DNA extractions and sequencing
DNA was extracted from a ~2mm clip of the pectoral fin of each fish using a Qiagen DNeasy Blood and Tissue Kit. The protocol was modified slightly to increase yield by washing the fins in dH­2O before lysis and by repeating the elution step twice using half the volume of buffer. The DNA samples were checked for fragmentation using gel electrophoresis, quality tested with an Implen N60 Nanophotometer, and concentration was measured using a Qubit 3.0 with three replicates per sample. Samples with low quality (A260/A280 < 1.8; A260/A230 < 2.0) or low quantity (concentration < 8ng/μL) were re-extracted. Any sample that failed three re-extractions was removed. This quality check was repeated after pooling DNA samples (see below).

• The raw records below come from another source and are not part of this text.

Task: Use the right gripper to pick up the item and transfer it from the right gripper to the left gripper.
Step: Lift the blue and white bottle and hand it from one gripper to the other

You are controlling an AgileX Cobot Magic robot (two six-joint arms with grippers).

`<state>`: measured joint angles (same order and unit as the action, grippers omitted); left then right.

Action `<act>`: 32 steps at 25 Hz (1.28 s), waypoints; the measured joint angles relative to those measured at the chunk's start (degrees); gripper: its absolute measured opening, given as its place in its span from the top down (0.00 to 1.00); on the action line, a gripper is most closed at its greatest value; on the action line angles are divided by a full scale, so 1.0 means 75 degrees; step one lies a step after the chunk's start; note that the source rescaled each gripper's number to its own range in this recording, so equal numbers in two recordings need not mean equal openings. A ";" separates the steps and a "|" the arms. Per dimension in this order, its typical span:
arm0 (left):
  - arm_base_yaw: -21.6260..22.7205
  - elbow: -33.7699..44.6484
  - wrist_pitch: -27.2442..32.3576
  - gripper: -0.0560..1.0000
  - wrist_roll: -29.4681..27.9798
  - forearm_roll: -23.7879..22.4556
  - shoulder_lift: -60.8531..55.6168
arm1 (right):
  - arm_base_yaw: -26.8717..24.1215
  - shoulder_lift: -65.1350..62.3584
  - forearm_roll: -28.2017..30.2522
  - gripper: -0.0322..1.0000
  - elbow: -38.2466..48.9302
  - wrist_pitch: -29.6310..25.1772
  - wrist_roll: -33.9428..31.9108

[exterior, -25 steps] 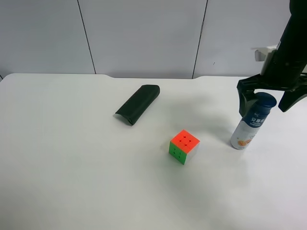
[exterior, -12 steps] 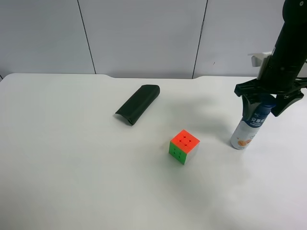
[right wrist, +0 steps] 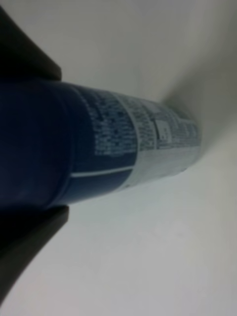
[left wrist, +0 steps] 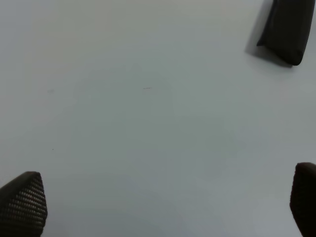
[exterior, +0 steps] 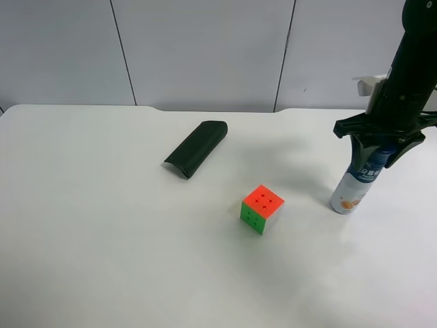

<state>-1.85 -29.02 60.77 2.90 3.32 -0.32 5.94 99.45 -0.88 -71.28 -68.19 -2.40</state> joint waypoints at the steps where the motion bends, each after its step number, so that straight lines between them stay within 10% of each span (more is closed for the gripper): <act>1: 0.0000 0.0000 0.0000 0.00 0.0000 0.0000 0.0000 | 0.0000 -0.0011 -0.0045 0.96 -0.0007 -0.0042 0.0000; 21: 0.0000 0.0000 0.0000 0.00 0.0000 0.0000 0.0000 | 0.1132 -0.1651 -0.0984 0.96 -0.0171 -0.0254 0.0229; 32: 0.0000 0.0000 0.0000 0.00 0.0000 0.0000 0.0000 | 0.1507 -0.2111 -0.3193 0.96 -0.0171 -0.0268 0.1330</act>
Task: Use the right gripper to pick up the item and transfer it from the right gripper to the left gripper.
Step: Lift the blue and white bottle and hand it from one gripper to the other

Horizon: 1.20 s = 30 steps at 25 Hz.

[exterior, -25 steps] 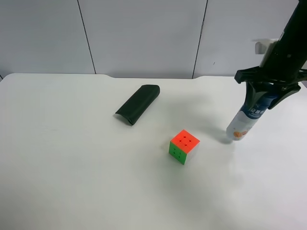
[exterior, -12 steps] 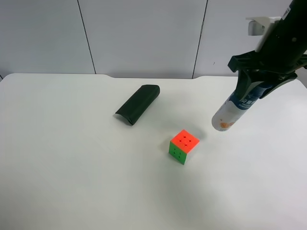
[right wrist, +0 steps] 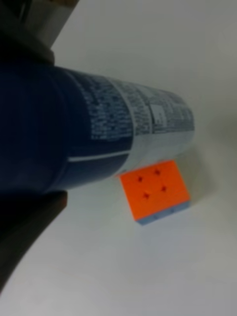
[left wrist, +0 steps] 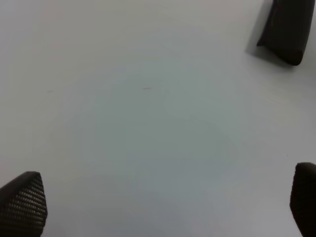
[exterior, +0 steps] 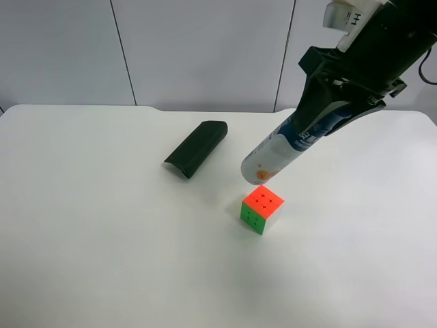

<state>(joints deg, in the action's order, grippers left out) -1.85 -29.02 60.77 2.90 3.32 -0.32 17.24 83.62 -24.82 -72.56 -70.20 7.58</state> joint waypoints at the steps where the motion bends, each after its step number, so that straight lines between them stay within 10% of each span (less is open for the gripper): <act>1: 0.0000 0.0000 0.0000 0.00 0.0017 0.0000 0.0000 | 0.0000 0.0000 -0.0218 0.96 0.0000 0.0000 0.0153; 16: -0.0302 -0.0353 0.0176 0.00 0.2193 0.1308 0.1515 | 0.0015 0.0000 -0.2616 0.96 0.0000 0.0007 0.1978; 30: -0.3785 -0.2003 0.0201 0.00 0.2601 0.0182 0.4879 | 0.0962 0.0053 -0.2899 0.96 0.0000 0.0443 0.2106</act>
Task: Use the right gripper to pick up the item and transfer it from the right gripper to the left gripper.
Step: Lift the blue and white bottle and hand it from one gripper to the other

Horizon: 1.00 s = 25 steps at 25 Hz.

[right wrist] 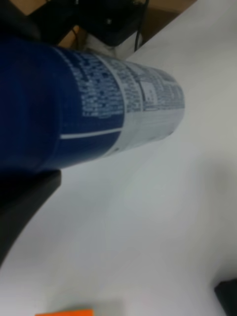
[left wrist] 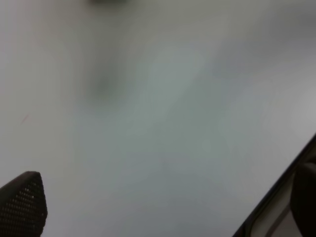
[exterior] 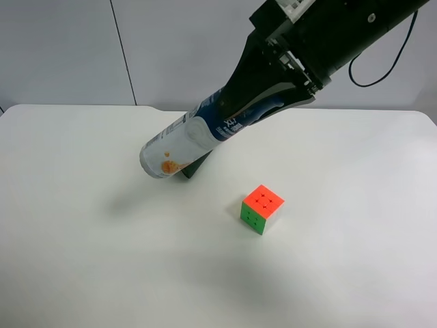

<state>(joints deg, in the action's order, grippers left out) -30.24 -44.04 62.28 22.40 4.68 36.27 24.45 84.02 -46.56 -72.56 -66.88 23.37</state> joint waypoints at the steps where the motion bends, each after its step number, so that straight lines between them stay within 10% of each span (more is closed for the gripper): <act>1: -0.0261 -0.0059 0.0000 0.00 0.0007 -0.0110 0.0184 | 0.0017 0.0009 -0.0053 0.96 0.0000 0.0010 0.0000; 13: -0.2821 -0.1412 -0.0445 0.00 0.0007 -0.1154 0.2824 | 0.0068 0.0009 -0.0836 0.96 0.0000 0.0248 0.0000; 25: -0.3183 -0.2532 -0.1489 0.00 0.0007 -0.1332 0.4587 | 0.0420 0.0009 -0.0893 0.96 0.0000 0.0329 -0.0020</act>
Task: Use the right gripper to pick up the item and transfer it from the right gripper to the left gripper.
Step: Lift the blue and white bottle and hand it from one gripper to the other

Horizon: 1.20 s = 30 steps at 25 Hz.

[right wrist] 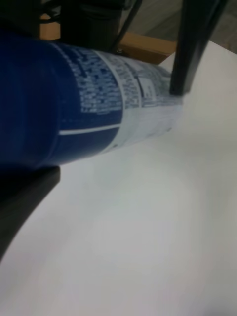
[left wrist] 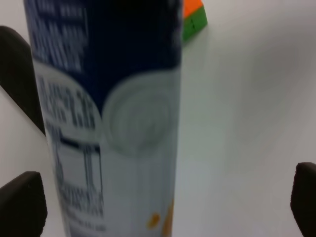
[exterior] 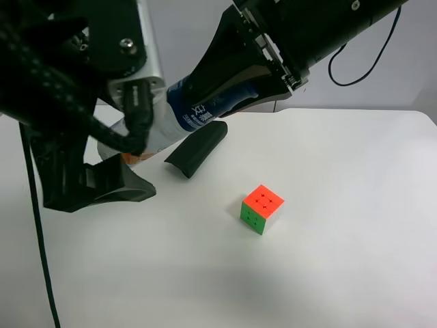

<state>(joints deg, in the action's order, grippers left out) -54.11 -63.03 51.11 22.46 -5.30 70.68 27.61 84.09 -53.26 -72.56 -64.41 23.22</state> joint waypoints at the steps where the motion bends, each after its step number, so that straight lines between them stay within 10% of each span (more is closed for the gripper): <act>1: 0.0000 0.0000 -0.0056 0.00 0.0000 0.0000 0.0066 | 0.0002 0.0000 0.0000 0.96 0.0000 -0.0003 0.0000; 15: 0.0000 0.0000 -0.0533 0.02 0.0000 -0.0021 0.0703 | 0.0002 0.0000 0.0000 0.96 0.0000 -0.0003 0.0000; 21: 0.0000 0.0000 -0.0539 0.51 0.0000 -0.0130 0.0718 | 0.0002 0.0000 0.0000 0.96 0.0000 -0.0044 0.0000; 30: 0.0000 -0.0007 -0.0539 0.95 -0.0027 -0.0206 0.0718 | 0.0008 0.0000 0.0000 0.96 0.0000 -0.0172 0.0000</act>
<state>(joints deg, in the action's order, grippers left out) -54.11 -63.08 47.06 22.25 -6.85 76.06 27.67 84.09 -53.26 -72.56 -65.70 23.22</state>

Individual DNA samples were pooled together by population before library preparation (see Table S2 for quality scores of pools). The DNA pools were sent to Genome Québec (McGill University and Génome Québec Innovation Centre, Montréal, Canada) for library preparation and paired-end whole genome shotgun sequencing on their Illumina HiSeqX platform. The estimated coverage of each pool was set as double the number of individuals in the sample (2Nx), so that ideally each chromosome of each individual was sequenced once. A PCR step was performed, even though it is not advised for Pool-seq protocols (Schlötterer et al. 2014), because the mass of DNA in the pools did not meet Genome Québec’s minimum threshold for PCR-free sequencing.